Will was one of the shortest, if not the shortest, kid in our grade. Heck, probably in the grade below us too. But in his mind, he was the tallest guy on campus. And he had big plans for himself. His goals knew no bounds. He didn’t want to make the football team; he wanted to be the MVP. He didn’t want to be a millionaire; he wanted to be a billionaire.

And, you know what? Listening to him talk about it, you believed him. Whatever Will lacked in height, he more than made up for in confidence. He was like a miniature pit bull, small but with a big bite.

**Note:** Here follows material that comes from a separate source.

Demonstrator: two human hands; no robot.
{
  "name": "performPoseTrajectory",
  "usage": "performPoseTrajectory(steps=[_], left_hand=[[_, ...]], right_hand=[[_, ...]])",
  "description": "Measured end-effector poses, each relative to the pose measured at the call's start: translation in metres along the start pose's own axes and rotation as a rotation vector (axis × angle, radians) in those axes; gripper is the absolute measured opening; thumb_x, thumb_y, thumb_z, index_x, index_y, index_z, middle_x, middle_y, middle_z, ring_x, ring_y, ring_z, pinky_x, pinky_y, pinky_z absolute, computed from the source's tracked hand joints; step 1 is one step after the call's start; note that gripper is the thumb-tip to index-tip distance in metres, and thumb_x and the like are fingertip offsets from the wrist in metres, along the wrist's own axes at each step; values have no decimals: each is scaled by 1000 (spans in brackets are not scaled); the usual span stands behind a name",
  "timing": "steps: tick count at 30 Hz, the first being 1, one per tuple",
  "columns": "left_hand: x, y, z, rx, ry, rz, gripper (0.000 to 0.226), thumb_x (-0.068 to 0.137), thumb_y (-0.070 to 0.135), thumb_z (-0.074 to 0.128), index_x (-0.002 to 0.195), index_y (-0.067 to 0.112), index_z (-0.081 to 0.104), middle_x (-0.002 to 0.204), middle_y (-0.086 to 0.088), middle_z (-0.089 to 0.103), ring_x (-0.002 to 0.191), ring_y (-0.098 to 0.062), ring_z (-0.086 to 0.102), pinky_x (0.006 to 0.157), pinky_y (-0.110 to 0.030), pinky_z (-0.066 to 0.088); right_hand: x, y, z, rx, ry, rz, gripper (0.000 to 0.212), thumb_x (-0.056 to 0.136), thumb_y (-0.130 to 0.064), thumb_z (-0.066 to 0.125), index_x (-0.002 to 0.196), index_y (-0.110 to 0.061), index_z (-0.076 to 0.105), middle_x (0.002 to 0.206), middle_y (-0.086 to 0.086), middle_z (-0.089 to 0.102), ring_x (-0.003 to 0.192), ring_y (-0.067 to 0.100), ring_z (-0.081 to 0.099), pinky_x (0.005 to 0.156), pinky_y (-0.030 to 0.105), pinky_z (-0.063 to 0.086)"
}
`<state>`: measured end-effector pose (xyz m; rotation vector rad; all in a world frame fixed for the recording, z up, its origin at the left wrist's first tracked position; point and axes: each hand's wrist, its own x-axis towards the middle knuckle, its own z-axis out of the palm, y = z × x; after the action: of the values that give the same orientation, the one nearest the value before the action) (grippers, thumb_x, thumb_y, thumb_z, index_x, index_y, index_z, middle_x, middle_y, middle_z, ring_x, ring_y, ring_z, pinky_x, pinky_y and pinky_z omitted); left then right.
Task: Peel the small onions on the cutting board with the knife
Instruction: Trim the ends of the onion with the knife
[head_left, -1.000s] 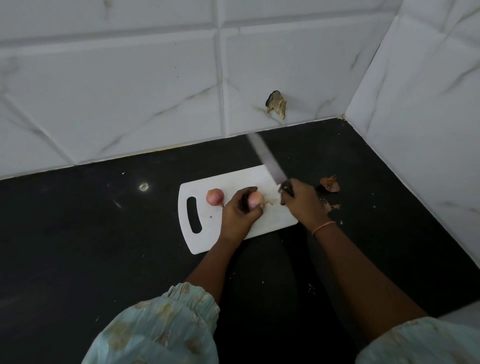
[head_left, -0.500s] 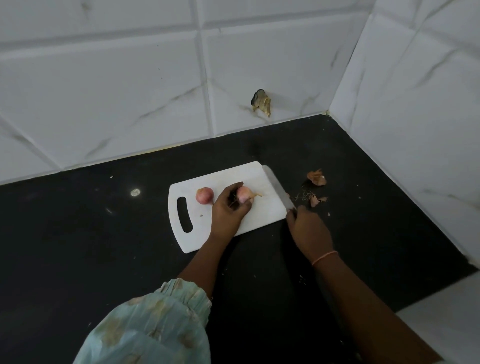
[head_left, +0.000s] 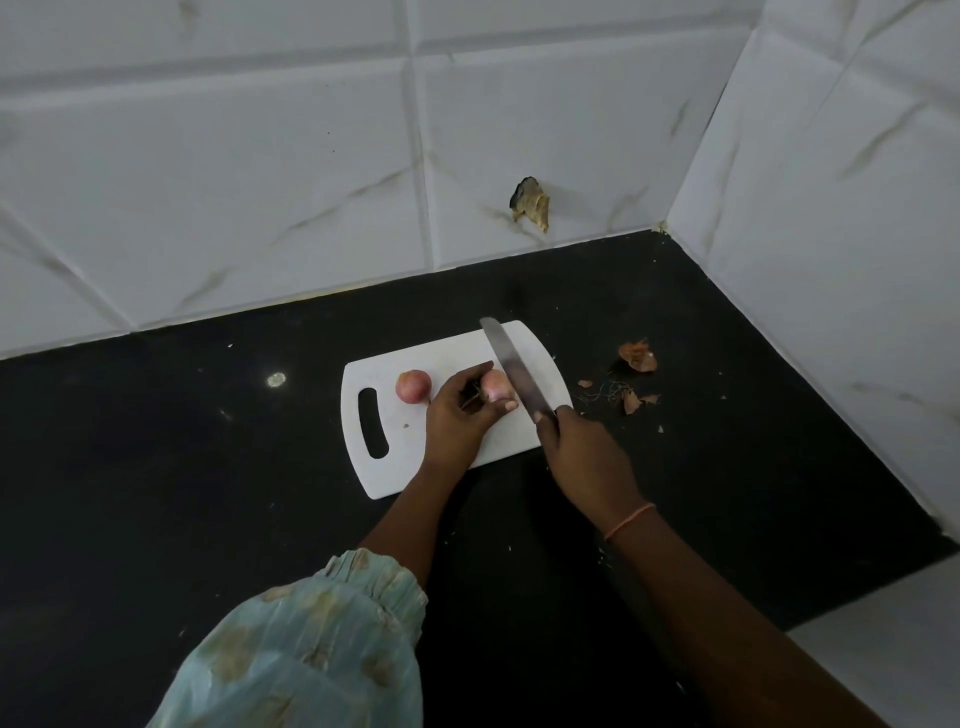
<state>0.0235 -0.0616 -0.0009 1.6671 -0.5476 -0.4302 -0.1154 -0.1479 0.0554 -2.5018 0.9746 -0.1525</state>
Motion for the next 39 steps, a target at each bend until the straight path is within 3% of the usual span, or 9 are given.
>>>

But there was another side to Will that most people, not even the teachers, knew about. He lived at home with his dad since his mom had taken off a few years ago. And there was not a single good thing to say about Will’s dad. He mostly stayed to himself, locked up in their house as it slowly fell into disrepair, the weeds waist high in the front yard, the family car a rusting hulk in the driveway. The only way I knew Will’s dad was still around was that Will would show up for school with a fresh row of bruises up and down his arm.

That day was one of those days. Dark, nasty marks covered his upper arm and neck. I nodded to them and Will shrugged and pulled his sleeve down. “The old man’s still pretty quick when he’s angry,” he said.

“You should tell someone,” I said.

“Same old crap. I can handle it,” he said. “I just can’t wait to get out of here, you know? That’s all I want.”

“We’ll go together,” I said. “You pick the college.”

“College?” Will laughed. “Are you trying to be a good influence on me or something? Besides, of course I’m going to college. I’m just not sure you’ll be able to get into the ones I’ll get into.”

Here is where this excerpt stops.